In contemporary psychological literature, there are a variety of terms used to refer to the self: Self-concept, self-image, self-representation, and self-picture are used to refer to the way a person sees and thinks of him- or herself; other terms, such as self-regard, self-acceptance, self-esteem, self-worth, self-respect, and self-love, are employed for indicating evaluation of the self – how favorably a person feels toward him- or herself.
For some theorists, “self-concept” encompasses both how one sees oneself and how one feels about oneself. For example, Morris Rosenberg purports that self-concept refers to “the totality of the individual’s thoughts and feelings having reference to himself as an object.”
I find it helpful to differentiate between self-concept and self-esteem. Self-concept refers to the way a person consciously perceives him- or herself. The central core of that concept usually consists of one’s name, body feelings, body image, sex, age, job, family, social class, religious affiliation, noted achievements, and other things that make one unique among others – the cognitive picture one holds of oneself.

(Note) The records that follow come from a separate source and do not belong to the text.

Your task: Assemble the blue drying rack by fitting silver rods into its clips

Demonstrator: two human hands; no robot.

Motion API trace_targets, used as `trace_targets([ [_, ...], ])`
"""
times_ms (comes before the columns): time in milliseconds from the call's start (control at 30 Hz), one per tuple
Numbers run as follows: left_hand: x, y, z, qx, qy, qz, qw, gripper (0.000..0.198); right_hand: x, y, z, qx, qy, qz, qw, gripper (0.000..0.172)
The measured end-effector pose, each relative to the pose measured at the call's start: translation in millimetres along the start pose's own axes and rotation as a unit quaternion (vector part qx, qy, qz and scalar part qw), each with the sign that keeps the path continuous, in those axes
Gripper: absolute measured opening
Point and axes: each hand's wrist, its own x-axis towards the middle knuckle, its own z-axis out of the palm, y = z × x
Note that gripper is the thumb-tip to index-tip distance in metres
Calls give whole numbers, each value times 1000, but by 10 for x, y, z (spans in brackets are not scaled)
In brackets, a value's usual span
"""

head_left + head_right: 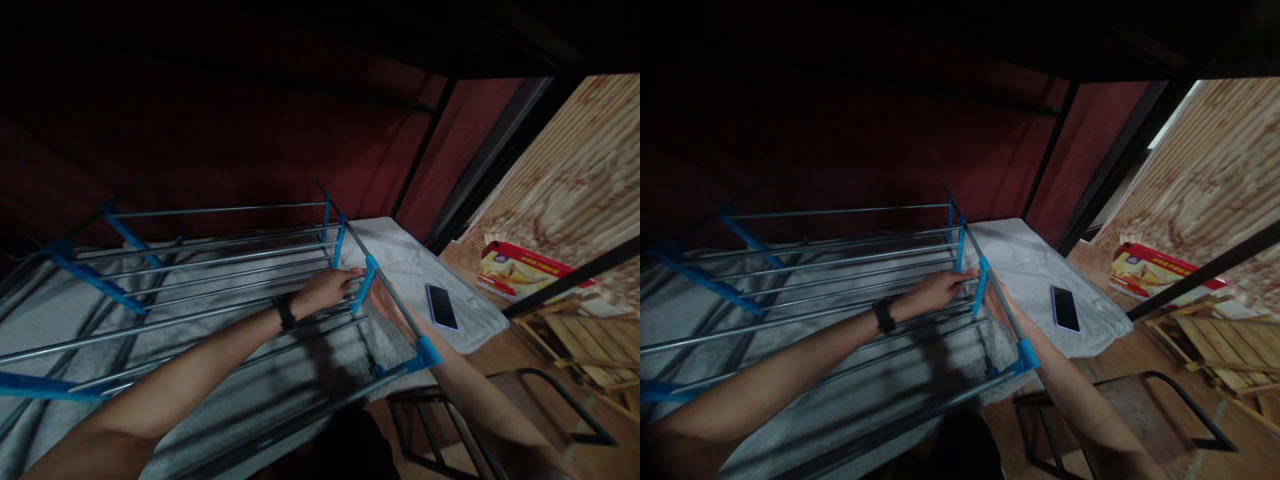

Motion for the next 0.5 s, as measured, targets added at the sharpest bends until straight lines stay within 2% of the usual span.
trace_targets([
  [167,8,128,-189,17,6,4,1000,43,20,8,-44,15,27,-11,999,24],
  [233,10,152,-214,29,7,11,999,42,40,-85,-21,21,28,1,999,24],
  [367,2,168,-226,39,6,18,999,38,113,-336,80,22,38,53,998,37],
  [500,-16,184,-236,29,12,14,999,37,140,-456,179,7,60,87,994,32],
])
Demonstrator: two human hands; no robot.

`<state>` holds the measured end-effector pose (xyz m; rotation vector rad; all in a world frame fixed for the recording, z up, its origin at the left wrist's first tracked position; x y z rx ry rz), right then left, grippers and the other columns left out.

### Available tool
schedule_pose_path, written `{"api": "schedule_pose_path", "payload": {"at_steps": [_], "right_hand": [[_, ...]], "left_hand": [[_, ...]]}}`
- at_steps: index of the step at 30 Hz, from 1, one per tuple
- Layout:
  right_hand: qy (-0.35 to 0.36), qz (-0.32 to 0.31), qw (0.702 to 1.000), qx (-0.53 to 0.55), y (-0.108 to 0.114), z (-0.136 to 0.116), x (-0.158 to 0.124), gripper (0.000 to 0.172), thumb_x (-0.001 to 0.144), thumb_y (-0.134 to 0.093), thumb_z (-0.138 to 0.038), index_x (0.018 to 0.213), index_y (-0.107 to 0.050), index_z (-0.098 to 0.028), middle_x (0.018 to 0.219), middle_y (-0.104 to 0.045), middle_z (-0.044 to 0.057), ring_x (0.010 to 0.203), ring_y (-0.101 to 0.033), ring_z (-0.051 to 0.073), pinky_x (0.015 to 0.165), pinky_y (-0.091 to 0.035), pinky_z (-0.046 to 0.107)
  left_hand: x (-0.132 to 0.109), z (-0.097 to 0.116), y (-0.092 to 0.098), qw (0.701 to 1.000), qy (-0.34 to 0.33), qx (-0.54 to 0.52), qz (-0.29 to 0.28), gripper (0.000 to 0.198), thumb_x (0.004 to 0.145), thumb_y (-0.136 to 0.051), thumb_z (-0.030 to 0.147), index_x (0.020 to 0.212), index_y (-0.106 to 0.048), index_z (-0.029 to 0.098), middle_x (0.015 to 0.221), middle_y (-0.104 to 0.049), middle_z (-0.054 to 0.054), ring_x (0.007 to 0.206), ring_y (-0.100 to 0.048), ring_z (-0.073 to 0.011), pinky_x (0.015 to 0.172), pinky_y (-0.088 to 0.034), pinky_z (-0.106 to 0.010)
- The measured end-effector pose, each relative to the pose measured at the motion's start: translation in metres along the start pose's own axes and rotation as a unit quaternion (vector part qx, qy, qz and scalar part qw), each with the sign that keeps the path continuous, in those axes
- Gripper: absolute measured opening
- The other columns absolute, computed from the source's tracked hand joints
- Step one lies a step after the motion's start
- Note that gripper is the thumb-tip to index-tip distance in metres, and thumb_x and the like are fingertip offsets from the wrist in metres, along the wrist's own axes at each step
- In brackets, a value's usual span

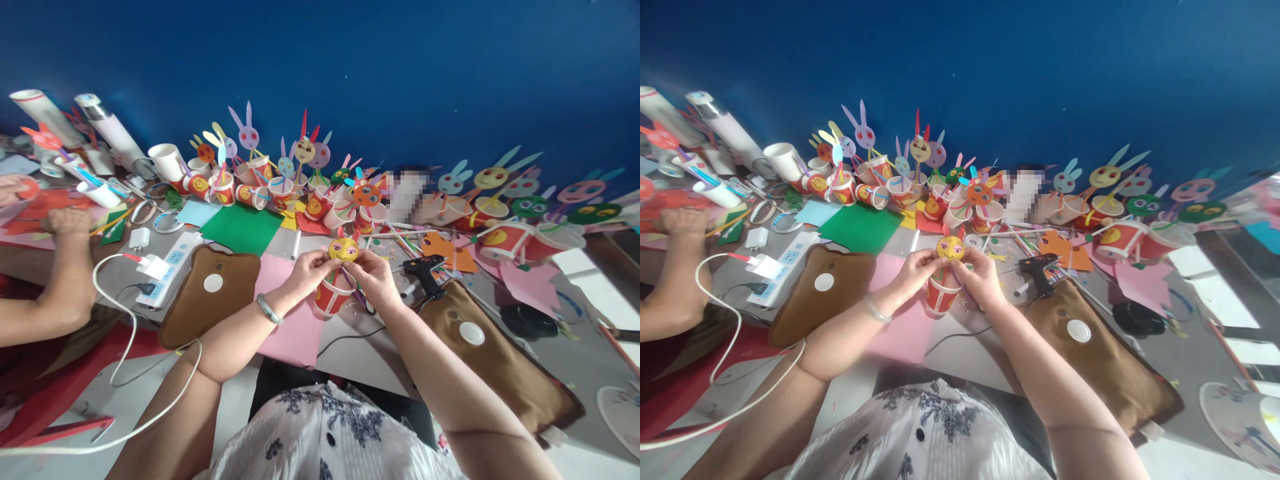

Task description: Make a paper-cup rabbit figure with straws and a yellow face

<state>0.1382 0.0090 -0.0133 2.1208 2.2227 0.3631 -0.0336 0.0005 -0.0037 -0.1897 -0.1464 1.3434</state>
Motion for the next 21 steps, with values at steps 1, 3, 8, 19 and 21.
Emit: {"api": "schedule_pose_path", "payload": {"at_steps": [1, 3, 8, 19, 21], "right_hand": [[-0.002, -0.002, 1.000, 0.004, 0.000, -0.001, 0.000, 0.035, 0.076, -0.077, -0.055, 0.088, -0.073, -0.021, 0.089, -0.077, 0.005, 0.085, -0.070, 0.024, 0.083, -0.056, 0.038], [-0.006, -0.003, 1.000, 0.014, 0.001, -0.002, 0.001, 0.036, 0.077, -0.077, -0.055, 0.088, -0.072, -0.021, 0.088, -0.077, 0.005, 0.084, -0.069, 0.023, 0.082, -0.056, 0.037], [-0.016, 0.019, 0.999, 0.022, 0.009, -0.009, 0.006, 0.027, 0.079, -0.077, -0.046, 0.087, -0.073, -0.021, 0.083, -0.073, 0.002, 0.076, -0.065, 0.017, 0.077, -0.051, 0.032], [0.007, 0.092, 0.995, 0.027, 0.028, -0.006, 0.016, 0.018, 0.076, -0.075, -0.036, 0.085, -0.072, -0.021, 0.076, -0.070, 0.000, 0.071, -0.060, 0.015, 0.072, -0.047, 0.031], [0.013, 0.094, 0.995, 0.024, 0.028, -0.004, 0.016, 0.018, 0.076, -0.075, -0.035, 0.086, -0.073, -0.021, 0.077, -0.070, 0.000, 0.071, -0.060, 0.015, 0.072, -0.047, 0.031]], "left_hand": [[0.000, -0.001, 0.000, 1.000, -0.007, -0.004, 0.004, 0.045, 0.074, -0.080, 0.053, 0.070, -0.059, 0.014, 0.065, -0.054, 0.002, 0.061, -0.048, -0.0085, 0.056, -0.037, -0.023], [0.001, -0.003, 0.001, 1.000, -0.018, -0.011, 0.016, 0.046, 0.074, -0.081, 0.055, 0.071, -0.060, 0.014, 0.067, -0.056, 0.002, 0.063, -0.049, -0.0088, 0.059, -0.039, -0.023], [0.004, 0.001, 0.005, 0.998, -0.029, -0.003, 0.062, 0.049, 0.072, -0.080, 0.059, 0.067, -0.057, 0.016, 0.062, -0.052, 0.003, 0.058, -0.045, -0.0081, 0.054, -0.035, -0.023], [0.015, 0.023, 0.036, 0.975, -0.129, 0.062, 0.171, 0.042, 0.080, -0.077, 0.051, 0.065, -0.057, 0.017, 0.063, -0.054, 0.002, 0.062, -0.048, -0.0091, 0.059, -0.037, -0.022], [0.019, 0.028, 0.045, 0.966, -0.146, 0.060, 0.207, 0.041, 0.079, -0.077, 0.049, 0.065, -0.058, 0.017, 0.063, -0.057, 0.002, 0.062, -0.050, -0.0094, 0.060, -0.039, -0.022]]}}
Point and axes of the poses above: each hand's wrist, its own x-axis towards the middle knuckle, its own y-axis out of the back of the hand, z = x × y, the point moved 1 cm from there along x, towards the middle knuckle
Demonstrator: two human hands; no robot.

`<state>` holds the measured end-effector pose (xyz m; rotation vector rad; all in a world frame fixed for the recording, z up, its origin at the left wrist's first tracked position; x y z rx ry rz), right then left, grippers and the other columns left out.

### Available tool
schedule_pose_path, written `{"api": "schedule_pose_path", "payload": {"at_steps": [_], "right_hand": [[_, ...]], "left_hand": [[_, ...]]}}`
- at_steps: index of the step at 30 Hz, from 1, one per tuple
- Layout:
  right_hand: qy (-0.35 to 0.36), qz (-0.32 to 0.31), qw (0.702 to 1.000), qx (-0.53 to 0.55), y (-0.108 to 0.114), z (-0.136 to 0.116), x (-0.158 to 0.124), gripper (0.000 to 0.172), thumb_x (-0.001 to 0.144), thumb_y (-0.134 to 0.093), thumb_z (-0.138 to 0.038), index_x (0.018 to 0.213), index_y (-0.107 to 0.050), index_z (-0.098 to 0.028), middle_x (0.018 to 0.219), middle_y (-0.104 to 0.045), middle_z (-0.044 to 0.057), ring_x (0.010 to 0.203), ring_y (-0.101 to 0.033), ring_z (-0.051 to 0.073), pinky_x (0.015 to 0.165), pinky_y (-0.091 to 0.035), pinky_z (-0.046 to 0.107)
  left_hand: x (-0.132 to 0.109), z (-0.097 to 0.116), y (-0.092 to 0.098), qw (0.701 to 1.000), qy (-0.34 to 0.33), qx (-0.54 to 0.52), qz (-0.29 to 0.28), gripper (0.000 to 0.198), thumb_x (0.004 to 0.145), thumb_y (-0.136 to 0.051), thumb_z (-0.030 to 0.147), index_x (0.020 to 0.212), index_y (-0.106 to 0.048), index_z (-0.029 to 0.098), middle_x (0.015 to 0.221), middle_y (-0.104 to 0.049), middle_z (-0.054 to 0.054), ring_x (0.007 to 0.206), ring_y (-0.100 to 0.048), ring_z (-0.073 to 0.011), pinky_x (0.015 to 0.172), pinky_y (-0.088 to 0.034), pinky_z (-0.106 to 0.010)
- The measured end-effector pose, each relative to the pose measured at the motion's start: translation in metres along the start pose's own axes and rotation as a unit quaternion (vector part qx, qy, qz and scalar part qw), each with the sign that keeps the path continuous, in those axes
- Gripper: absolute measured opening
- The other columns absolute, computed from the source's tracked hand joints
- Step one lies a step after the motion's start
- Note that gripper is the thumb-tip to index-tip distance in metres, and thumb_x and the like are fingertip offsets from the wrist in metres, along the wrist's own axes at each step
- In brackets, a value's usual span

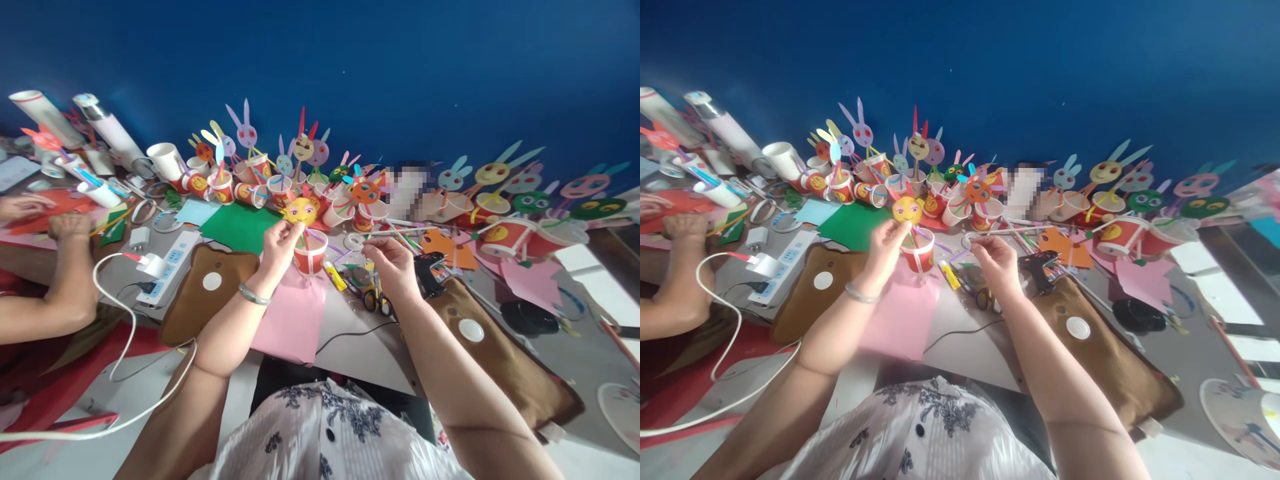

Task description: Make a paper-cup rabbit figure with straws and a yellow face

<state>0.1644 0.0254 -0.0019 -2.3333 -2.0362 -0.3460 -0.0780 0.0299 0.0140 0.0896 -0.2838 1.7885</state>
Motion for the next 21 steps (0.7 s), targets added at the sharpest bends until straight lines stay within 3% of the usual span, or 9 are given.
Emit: {"api": "schedule_pose_path", "payload": {"at_steps": [4, 10, 15, 21], "right_hand": [[0.012, 0.000, 1.000, -0.028, 0.001, 0.003, 0.000, 0.018, 0.076, -0.072, -0.034, 0.087, -0.073, -0.021, 0.078, -0.070, 0.001, 0.072, -0.061, 0.015, 0.073, -0.048, 0.031], [0.024, -0.021, 0.995, -0.090, -0.004, 0.000, -0.004, 0.018, 0.078, -0.066, -0.034, 0.087, -0.072, -0.020, 0.081, -0.072, 0.003, 0.076, -0.064, 0.018, 0.077, -0.049, 0.034], [0.034, -0.044, 0.989, -0.139, -0.011, -0.002, -0.009, 0.016, 0.077, -0.065, -0.034, 0.082, -0.070, -0.020, 0.079, -0.073, 0.003, 0.077, -0.066, 0.019, 0.081, -0.051, 0.036], [0.049, -0.067, 0.980, -0.179, -0.016, -0.002, -0.011, 0.017, 0.076, -0.061, -0.035, 0.080, -0.070, -0.021, 0.079, -0.073, 0.003, 0.077, -0.067, 0.020, 0.081, -0.052, 0.035]], "left_hand": [[0.015, -0.004, 0.011, 0.998, -0.021, -0.004, 0.062, 0.039, 0.078, -0.079, 0.048, 0.064, -0.060, 0.017, 0.062, -0.059, 0.001, 0.062, -0.053, -0.0102, 0.061, -0.042, -0.022], [0.026, -0.023, 0.016, 0.996, -0.002, -0.001, 0.089, 0.033, 0.079, -0.078, 0.042, 0.063, -0.063, 0.017, 0.062, -0.062, 0.000, 0.065, -0.059, -0.0120, 0.066, -0.046, -0.023], [0.028, -0.025, 0.011, 0.992, 0.059, -0.038, 0.103, 0.029, 0.081, -0.075, 0.034, 0.062, -0.061, 0.016, 0.064, -0.065, 0.000, 0.065, -0.060, -0.0127, 0.065, -0.046, -0.024], [0.034, -0.027, 0.011, 0.973, 0.189, -0.075, 0.109, 0.036, 0.095, -0.052, 0.042, 0.078, -0.068, 0.014, 0.073, -0.073, -0.008, 0.073, -0.070, -0.0213, 0.065, -0.050, -0.029]]}}
Point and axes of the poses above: each hand's wrist, its own x-axis towards the middle knuckle, its own y-axis out of the back of the hand, z = x × y, the point moved 1 cm from there along x, towards the middle knuckle
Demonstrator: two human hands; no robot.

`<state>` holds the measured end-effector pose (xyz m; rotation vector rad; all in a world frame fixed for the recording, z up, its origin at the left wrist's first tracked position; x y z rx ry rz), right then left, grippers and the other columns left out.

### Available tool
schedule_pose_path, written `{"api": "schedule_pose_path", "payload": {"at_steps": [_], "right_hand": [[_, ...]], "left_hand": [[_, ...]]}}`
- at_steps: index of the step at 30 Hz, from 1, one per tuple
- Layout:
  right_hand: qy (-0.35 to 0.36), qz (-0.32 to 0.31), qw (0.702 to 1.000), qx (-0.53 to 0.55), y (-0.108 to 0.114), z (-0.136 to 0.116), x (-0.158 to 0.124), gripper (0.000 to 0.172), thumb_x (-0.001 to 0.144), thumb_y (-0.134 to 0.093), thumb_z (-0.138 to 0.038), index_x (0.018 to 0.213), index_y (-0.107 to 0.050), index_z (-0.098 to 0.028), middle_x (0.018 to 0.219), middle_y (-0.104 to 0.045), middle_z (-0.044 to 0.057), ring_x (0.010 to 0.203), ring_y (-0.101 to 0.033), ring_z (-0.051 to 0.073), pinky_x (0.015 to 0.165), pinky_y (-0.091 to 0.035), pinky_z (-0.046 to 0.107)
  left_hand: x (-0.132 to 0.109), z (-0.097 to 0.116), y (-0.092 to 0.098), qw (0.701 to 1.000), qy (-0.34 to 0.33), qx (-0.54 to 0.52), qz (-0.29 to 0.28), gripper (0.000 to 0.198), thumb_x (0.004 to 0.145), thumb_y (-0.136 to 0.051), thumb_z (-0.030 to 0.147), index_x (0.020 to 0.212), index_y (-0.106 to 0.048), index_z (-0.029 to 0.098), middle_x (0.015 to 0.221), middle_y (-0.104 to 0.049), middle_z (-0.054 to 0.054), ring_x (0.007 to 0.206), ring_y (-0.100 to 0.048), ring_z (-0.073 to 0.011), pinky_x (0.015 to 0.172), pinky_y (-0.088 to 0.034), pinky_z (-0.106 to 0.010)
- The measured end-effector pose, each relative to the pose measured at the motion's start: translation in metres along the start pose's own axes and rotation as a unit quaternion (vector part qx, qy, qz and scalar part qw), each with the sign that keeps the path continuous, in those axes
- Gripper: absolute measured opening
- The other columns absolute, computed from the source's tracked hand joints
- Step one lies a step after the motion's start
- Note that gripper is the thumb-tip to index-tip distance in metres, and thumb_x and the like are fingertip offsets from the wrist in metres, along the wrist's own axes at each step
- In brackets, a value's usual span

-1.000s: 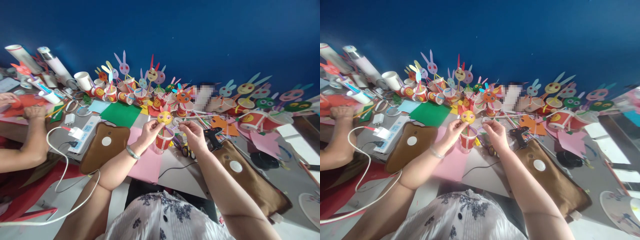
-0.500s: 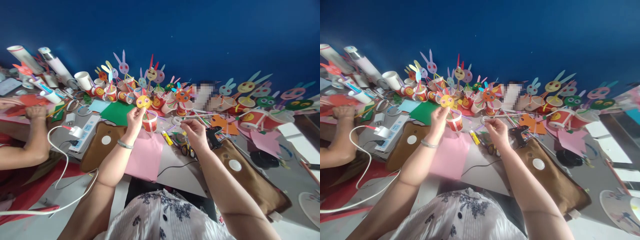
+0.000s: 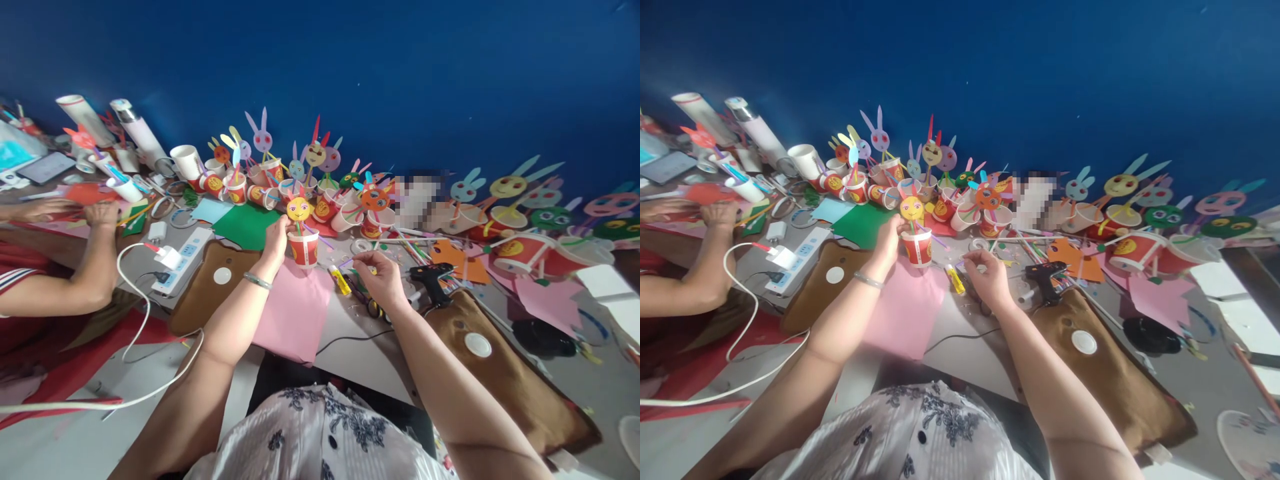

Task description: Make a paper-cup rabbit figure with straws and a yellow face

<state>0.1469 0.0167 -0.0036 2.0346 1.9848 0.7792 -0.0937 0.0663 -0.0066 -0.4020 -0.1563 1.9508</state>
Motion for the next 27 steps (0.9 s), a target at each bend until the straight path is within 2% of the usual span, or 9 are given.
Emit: {"api": "schedule_pose_path", "payload": {"at_steps": [5, 8, 12, 18, 22, 27], "right_hand": [[-0.011, -0.020, 0.999, -0.028, -0.003, -0.002, -0.002, 0.018, 0.077, -0.061, -0.036, 0.080, -0.070, -0.020, 0.079, -0.074, 0.005, 0.077, -0.068, 0.020, 0.080, -0.052, 0.035], [-0.008, -0.029, 0.999, -0.042, -0.005, -0.004, -0.004, 0.019, 0.078, -0.060, -0.036, 0.081, -0.070, -0.021, 0.078, -0.074, 0.004, 0.076, -0.068, 0.020, 0.079, -0.052, 0.034], [0.015, -0.045, 0.998, -0.047, -0.007, -0.002, -0.006, 0.018, 0.080, -0.060, -0.037, 0.081, -0.069, -0.021, 0.076, -0.073, 0.003, 0.072, -0.066, 0.019, 0.070, -0.050, 0.031], [0.068, -0.055, 0.994, -0.065, -0.011, 0.002, -0.007, 0.016, 0.082, -0.059, -0.034, 0.081, -0.070, -0.022, 0.074, -0.073, 0.004, 0.069, -0.065, 0.018, 0.065, -0.048, 0.030], [0.089, -0.079, 0.989, -0.085, -0.012, 0.001, -0.008, 0.015, 0.083, -0.059, -0.032, 0.080, -0.069, -0.022, 0.073, -0.072, 0.004, 0.069, -0.065, 0.019, 0.066, -0.048, 0.030], [0.104, -0.104, 0.985, -0.095, -0.013, -0.001, -0.008, 0.014, 0.084, -0.058, -0.030, 0.079, -0.069, -0.022, 0.071, -0.071, 0.004, 0.067, -0.063, 0.018, 0.065, -0.046, 0.030]], "left_hand": [[0.010, -0.004, 0.005, 1.000, 0.006, -0.018, 0.010, 0.041, 0.094, -0.054, 0.054, 0.084, -0.065, 0.015, 0.071, -0.072, -0.008, 0.074, -0.071, -0.0228, 0.067, -0.053, -0.031], [0.012, -0.003, 0.006, 0.998, -0.031, -0.045, 0.008, 0.040, 0.091, -0.058, 0.056, 0.087, -0.064, 0.016, 0.074, -0.072, -0.006, 0.077, -0.071, -0.0210, 0.069, -0.054, -0.030], [0.013, 0.001, 0.007, 0.991, -0.135, -0.020, 0.008, 0.032, 0.077, -0.077, 0.043, 0.087, -0.063, 0.016, 0.081, -0.071, -0.004, 0.081, -0.068, -0.0172, 0.076, -0.052, -0.028], [0.020, 0.000, 0.016, 0.965, -0.231, 0.072, 0.098, 0.034, 0.066, -0.082, 0.022, 0.088, -0.056, 0.020, 0.086, -0.065, 0.001, 0.084, -0.065, -0.0144, 0.079, -0.050, -0.025], [0.023, -0.002, 0.020, 0.957, -0.235, 0.124, 0.120, 0.035, 0.064, -0.079, 0.014, 0.089, -0.055, 0.020, 0.086, -0.065, 0.000, 0.084, -0.065, -0.0152, 0.080, -0.050, -0.026], [0.021, -0.003, 0.020, 0.946, -0.259, 0.160, 0.110, 0.036, 0.064, -0.081, 0.017, 0.089, -0.055, 0.020, 0.088, -0.066, -0.002, 0.088, -0.066, -0.0184, 0.085, -0.049, -0.029]]}}
Point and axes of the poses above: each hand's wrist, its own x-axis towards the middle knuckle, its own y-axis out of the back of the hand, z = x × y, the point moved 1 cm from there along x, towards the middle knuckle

According to Michael Argyle, “self-esteem is the extent to which a person approves of and accepts himself, and regards himself as praiseworthy, either absolutely or in comparison with others.” Stanley Coopersmith indicates that self-esteem refers to
the evaluation which the individual makes and customarily maintains with regard to himself: it expresses an attitude of approval or disapproval, and indicates the extent to which the individual believes himself to be capable, significant, successful, and worthy. In short, self-esteem is a personal judgment of worthiness that is expressed in attitudes the individual holds toward himself.